Прах отца захоронили в колумбарии очень престижного кладбища. На прощании собралось много людей, которые говорили речи в микрофон. Илья сидел рядом с матерью, держал ее за руку.

– Алик, что говорят эти люди? Я не понимаю, – шепотом сказала мать.

Он перешел на язык, на котором говорил в детстве, который почти не знал его отец. Это был их с матерью родной язык. Сейчас он переводил матери, что говорят выступавшие. Она кивала.

– Папа был великим журналистом, писателем, – шептал Илья матери.

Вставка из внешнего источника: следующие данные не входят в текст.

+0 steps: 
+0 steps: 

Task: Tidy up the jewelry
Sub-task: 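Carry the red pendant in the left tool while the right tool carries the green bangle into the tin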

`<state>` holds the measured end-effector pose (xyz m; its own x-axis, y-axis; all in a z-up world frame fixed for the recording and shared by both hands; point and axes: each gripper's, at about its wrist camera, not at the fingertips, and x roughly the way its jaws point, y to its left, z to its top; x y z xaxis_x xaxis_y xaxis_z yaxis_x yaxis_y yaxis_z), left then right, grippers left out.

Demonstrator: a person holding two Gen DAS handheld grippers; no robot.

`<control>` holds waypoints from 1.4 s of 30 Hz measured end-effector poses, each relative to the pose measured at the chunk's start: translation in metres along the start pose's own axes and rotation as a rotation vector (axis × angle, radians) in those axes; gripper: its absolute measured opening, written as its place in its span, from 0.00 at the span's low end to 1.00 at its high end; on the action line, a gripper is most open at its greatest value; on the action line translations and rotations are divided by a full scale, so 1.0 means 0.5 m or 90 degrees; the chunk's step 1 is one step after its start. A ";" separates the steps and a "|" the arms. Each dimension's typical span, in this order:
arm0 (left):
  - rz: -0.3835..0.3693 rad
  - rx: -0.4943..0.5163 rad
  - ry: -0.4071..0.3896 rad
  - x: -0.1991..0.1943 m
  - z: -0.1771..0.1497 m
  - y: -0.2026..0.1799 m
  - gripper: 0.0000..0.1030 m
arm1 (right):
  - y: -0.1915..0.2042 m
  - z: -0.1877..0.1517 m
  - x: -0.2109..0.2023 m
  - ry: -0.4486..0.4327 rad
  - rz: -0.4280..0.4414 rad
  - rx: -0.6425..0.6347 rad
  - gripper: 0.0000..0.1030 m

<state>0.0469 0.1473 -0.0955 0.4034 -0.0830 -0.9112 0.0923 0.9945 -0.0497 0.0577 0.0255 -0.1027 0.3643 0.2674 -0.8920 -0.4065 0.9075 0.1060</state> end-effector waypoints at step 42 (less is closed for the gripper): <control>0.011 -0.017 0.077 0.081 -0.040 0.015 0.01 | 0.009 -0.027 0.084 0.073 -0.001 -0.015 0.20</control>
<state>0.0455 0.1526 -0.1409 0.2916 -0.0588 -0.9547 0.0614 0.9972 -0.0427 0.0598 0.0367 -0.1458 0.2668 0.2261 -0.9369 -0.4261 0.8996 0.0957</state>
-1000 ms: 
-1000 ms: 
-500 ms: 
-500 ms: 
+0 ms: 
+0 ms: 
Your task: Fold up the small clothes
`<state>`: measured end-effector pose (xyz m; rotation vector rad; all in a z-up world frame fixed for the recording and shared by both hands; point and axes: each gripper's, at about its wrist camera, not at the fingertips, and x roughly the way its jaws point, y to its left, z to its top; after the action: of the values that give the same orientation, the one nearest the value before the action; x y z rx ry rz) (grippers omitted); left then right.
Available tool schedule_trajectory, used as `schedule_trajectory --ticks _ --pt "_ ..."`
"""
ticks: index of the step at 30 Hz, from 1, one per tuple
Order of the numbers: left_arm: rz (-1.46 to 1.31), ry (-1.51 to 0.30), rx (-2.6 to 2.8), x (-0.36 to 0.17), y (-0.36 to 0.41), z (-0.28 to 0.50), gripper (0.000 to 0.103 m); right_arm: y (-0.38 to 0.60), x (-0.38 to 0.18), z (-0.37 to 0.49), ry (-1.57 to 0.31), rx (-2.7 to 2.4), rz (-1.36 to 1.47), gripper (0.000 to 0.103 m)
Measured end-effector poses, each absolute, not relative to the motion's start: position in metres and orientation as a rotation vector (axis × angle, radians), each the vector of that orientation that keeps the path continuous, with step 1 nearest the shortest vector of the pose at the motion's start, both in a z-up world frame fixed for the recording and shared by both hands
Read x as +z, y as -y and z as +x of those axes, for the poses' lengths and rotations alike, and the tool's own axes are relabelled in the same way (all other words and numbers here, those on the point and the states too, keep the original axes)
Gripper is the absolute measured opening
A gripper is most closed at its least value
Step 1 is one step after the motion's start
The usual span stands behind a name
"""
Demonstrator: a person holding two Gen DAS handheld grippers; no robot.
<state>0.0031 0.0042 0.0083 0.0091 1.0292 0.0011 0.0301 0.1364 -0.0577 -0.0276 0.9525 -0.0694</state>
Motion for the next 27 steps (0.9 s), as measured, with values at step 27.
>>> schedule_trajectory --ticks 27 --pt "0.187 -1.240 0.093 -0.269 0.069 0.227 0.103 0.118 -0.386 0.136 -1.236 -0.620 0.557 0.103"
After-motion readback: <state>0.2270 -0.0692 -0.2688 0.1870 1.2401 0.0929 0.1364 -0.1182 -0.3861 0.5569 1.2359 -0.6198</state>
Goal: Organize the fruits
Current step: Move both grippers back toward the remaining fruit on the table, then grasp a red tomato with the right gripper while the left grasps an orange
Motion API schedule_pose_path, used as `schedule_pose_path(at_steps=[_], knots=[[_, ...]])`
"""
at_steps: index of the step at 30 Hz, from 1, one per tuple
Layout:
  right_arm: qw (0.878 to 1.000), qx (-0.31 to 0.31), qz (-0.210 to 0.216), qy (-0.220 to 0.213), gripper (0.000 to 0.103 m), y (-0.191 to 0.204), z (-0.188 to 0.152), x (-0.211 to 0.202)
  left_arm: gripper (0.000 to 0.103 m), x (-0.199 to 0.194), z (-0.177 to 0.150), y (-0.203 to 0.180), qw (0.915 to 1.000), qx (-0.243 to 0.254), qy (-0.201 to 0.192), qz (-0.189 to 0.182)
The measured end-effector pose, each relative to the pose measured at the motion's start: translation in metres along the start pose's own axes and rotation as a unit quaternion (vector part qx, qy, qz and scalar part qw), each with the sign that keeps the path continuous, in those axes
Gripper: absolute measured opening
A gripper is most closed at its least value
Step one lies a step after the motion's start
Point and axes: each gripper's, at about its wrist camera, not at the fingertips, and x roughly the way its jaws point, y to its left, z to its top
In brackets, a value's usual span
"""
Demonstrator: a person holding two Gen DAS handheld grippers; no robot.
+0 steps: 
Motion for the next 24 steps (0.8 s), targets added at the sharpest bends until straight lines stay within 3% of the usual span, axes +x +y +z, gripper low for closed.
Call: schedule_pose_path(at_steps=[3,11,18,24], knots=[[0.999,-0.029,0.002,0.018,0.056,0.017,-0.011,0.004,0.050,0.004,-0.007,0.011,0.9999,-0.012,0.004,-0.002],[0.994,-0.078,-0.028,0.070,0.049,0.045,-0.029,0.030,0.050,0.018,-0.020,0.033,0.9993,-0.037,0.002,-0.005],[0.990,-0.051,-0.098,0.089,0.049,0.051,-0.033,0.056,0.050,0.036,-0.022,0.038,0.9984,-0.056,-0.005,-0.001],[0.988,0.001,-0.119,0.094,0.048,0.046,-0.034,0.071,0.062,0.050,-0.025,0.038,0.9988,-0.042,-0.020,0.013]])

– Алик, почему все так долго? Когда они наконец закончат? – спросила мать. – Я хочу его отпустить. Наверняка он давно устал. Всегда уставал от длинных разговоров. Поэтому мне редко звонил. Мне хотелось поговорить с ним подольше, но он всегда вешал трубку. Я еще долго говорила – про то, что приготовила на ужин, что уже все остыло и я два раза подогревала. Если третий раз подогреть, будет совсем невкусно. Спрашивала, хочет ли он завтра пирог или нет? Мне же нужно было тесто с вечера поставить. Он не понимал. Я говорила в трубку, в которой уже были короткие гудки. Но мне и этого хватало. Так я сама решала, печь ли назавтра пирог для него или делать для тебя пирожные.